A patron at the library recommended the Preston book to me and I felt obliged to read it. I won’t say the subheading of “A Story of Passion and Daring” quite lived up to the billing. However, as I mentioned in a previous entry, “It wasn’t great literature, but it was fascinating learning about a world which I had no idea about. For example, aquatic creatures called copepods live in the redwood canopy as do a species of salamander called the wandering salamander. More fascinating to me, according to Preston, ‘The salamanders apparently breed in the canopy, perhaps living their entire life cycle in the air.'”
This winter I’ve become addicted to the TV show Bones. I don’t know why, because admittedly the show isn’t a great one (it’s a nice diversion), but I have. So I thought after watching the show, I’d read the series on which the show is based. I had been warned by a few book bloggers that the book was nothing like the show, so not to expect the show. That was all right with me, because I’d prefer the show without all the jumping in and out of bed that the characters seem to do, at least in the first two seasons. The book gives that and more — a Temperance Brennan who is older than the one on TV and who is divorced and has a daughter unlike the single, childless Brennan on TV.
Also unlike the show, this first book was set in Canada, giving it a little more of an international flavor than the TV show which is set around Washington, D.C. I won’t go into a full analysis of how the books and the show differ, but I will say that I like both versions of Bones, though maybe the book version a little bit more because it seems a bit darker than its TV counterpart.
Although I liked the book version, I’ve decided not to jump right into the next one in the series but give myself a break with a few other books: two from the library and one from my TBR shelf, as I set as one of my goals earlier in the year. The two from the library are:
- The Likeness by Tana French, the second in the Dublin Murder Series. I was given a copy of In The Woods as part of a book blogger holiday swap, but hadn’t gotten to the second one yet because I recommended the series (on the basis of the first one) to the patron who recommended the Preston book to me. Since he still has the second one checked out, I got it on loan as an e-book from the library.
- At Home: A Short History of Private Life by Bill Bryson, which I also got on loan as an e-book from the library. I’ve read Bryson’s work in the past and enjoyed it so I thought I’d give it a go.
The book that I chose off my TBR shelf is I Know What You Did Last Summer by Lois Duncan, which I bought a year or two ago at From My Shelf Books at the recommendation of one of its owners Kasey Cox. I know the book was made into a movie with Jennifer Love Hewitt and Sarah Michelle Gellar, but other than that, I don’t know a whole lot about it, other than that it’s short so is one of the reasons I picked it off the shelf earlier today.
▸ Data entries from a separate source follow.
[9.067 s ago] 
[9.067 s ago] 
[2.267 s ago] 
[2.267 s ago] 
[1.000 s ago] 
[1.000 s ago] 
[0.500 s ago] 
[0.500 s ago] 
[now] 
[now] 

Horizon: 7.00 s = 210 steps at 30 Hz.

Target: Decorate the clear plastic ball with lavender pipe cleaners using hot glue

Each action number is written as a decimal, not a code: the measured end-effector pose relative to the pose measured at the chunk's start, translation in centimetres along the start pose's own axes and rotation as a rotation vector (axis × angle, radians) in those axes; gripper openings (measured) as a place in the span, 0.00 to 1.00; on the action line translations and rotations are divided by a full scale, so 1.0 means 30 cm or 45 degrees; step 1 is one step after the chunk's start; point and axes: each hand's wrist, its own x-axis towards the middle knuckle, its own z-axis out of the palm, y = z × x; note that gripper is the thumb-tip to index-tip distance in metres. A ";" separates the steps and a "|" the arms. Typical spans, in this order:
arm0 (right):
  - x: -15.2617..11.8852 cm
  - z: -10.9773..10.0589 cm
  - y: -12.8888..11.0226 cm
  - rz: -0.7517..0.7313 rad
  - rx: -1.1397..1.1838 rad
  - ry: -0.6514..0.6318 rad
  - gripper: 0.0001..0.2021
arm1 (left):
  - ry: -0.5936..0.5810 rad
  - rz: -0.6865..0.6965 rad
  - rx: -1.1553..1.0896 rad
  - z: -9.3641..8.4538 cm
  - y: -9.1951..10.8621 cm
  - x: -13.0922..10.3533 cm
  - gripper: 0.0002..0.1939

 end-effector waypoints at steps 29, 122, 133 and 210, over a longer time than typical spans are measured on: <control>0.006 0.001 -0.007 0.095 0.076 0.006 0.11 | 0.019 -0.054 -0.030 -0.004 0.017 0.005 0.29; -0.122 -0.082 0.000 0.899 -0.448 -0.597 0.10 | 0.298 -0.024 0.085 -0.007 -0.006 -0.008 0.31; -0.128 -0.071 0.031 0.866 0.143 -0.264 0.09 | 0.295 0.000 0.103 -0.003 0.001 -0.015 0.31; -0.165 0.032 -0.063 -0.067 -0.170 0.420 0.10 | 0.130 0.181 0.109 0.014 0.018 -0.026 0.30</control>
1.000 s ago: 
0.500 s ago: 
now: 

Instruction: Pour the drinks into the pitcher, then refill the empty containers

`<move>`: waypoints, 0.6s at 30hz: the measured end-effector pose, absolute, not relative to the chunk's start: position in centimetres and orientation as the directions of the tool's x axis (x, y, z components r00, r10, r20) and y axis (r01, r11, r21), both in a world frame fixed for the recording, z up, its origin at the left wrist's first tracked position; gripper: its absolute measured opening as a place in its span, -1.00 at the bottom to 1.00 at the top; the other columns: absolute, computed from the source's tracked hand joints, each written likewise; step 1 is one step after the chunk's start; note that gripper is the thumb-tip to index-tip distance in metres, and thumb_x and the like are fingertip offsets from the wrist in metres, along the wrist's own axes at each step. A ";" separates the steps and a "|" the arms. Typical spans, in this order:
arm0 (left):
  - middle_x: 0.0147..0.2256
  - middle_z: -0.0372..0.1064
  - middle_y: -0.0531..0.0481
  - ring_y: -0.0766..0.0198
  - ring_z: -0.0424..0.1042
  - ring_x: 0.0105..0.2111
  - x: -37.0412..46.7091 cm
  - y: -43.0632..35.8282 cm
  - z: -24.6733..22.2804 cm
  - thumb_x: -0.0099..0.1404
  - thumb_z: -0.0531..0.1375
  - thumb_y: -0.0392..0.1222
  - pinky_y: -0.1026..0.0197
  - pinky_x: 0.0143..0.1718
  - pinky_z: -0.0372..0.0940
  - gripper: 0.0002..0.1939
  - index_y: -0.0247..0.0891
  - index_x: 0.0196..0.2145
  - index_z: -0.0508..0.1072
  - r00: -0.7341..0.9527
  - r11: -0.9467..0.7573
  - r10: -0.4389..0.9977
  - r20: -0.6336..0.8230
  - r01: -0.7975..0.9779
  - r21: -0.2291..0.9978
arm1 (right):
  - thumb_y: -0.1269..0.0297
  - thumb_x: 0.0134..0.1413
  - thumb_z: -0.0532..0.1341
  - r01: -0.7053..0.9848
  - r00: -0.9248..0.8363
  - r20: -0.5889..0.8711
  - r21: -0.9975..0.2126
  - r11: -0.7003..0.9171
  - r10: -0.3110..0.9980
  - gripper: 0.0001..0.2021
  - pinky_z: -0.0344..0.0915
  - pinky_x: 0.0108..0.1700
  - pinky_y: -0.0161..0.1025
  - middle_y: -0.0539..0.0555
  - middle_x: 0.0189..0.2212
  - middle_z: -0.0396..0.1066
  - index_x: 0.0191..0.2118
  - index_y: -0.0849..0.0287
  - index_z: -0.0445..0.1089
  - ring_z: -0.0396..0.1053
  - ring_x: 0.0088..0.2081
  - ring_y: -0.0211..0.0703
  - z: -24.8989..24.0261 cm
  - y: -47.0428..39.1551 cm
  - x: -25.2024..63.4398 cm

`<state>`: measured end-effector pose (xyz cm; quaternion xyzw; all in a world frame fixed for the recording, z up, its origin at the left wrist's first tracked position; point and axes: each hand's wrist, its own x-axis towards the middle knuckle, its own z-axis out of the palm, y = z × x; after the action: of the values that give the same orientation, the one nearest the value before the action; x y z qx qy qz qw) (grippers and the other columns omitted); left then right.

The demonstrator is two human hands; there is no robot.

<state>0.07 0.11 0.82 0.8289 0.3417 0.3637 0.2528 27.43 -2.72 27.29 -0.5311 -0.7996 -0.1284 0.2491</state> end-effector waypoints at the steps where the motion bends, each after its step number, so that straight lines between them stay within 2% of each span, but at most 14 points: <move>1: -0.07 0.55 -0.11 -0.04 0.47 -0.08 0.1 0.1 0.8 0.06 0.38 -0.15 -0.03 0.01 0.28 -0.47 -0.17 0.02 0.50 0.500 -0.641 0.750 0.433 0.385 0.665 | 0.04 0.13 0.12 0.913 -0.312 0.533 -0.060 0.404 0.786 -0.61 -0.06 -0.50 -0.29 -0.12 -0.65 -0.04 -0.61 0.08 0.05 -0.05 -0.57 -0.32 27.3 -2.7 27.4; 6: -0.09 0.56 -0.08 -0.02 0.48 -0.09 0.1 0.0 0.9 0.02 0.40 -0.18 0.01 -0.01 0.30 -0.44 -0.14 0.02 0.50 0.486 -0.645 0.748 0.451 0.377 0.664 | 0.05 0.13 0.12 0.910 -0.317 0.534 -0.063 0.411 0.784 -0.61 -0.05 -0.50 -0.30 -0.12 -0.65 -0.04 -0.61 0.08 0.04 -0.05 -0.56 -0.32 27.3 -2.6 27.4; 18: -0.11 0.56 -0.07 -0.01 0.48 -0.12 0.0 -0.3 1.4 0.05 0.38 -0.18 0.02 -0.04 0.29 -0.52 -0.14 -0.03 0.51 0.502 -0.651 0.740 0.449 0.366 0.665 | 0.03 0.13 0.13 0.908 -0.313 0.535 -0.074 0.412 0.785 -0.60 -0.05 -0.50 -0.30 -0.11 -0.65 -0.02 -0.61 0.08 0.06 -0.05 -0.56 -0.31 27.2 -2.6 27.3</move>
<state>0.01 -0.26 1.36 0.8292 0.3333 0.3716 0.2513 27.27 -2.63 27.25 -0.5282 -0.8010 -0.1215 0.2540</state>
I’ve already started the French book and not surprisingly am enjoying it, like I did the first one. Her writing is just brilliant. I have yet to start the Bryson and Duncan book, but I’ll keep you apprised of my progress and probably give you an update on Sunday in my Sunday Salon post. I probably should get more reading done early next week as my wife will be out of town Sunday through Wednesday for training for her job as a 9-1-1 dispatcher. At least, that’s the plan — if I don’t sucked into a Netflix marathon of one kind or another.
So what have you read recently? What are you reading this week?